打線は8回までに9安打を放ちながら2得点。1点ビハインドの9回は、先頭打者・大城卓が相手5番手の矢崎から右前打で出塁し、無死一塁の場面をつくった。指揮官はすぐさま代走に増田大を送り、打席には「8番・遊撃」で先発出場させていた中山。まずは同点に追いつくべく、送りバントで一死二塁とする采配も想定された中で、原監督が選択したのは強攻策だった。
試合後の指揮官は「中山は非常にバッティングはいい。一番感じがよく映っていた」と説明。この日の中山は前の3打席目まで粘りをみせていた。3回の第1打席は4球目を右前へ運び、その後の打席でもファウルで粘る内容。特に6回の3打席目は二死一、三塁で右飛に倒れたが、2番手・大道に10球を投げさせていた。

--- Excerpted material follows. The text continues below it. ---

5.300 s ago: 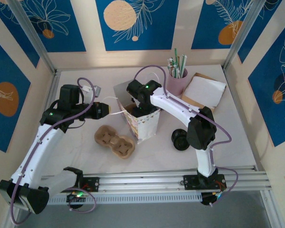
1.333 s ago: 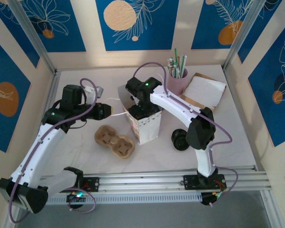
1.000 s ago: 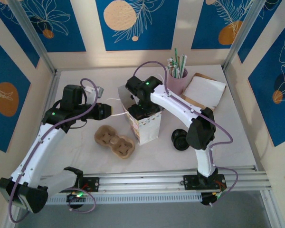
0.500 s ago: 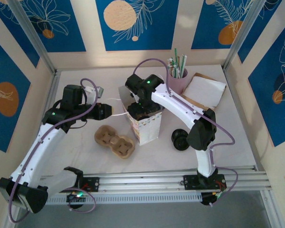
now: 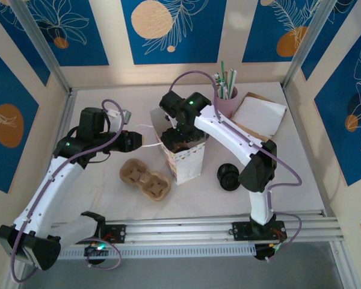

しかも、無死一塁で俊足の中山が内野ゴロを打っても併殺とはなりづらい状況。ベンチの狙い通りに中山はこの打席も粘りをみせたが、8球目の直球を振り抜いた鋭い打球は、まさかの二塁手・菊池の真正面…。「4―6―3」のゲッツーとなって万事休した。
「結果的には(併殺)というところですね」(原監督)
中山は「『打て』というサインが出ていたので、甘い球を逃さず、とにかく後につなぐ意識を持って思い切って打ちにいきました。僕は結果を残すしかないので、残せなかったことに関しては反省しています」と話して球場を後にした。
攻守の要の坂本を故障で欠く窮地の巨人。27日からのヤクルト戦で仕切り直す。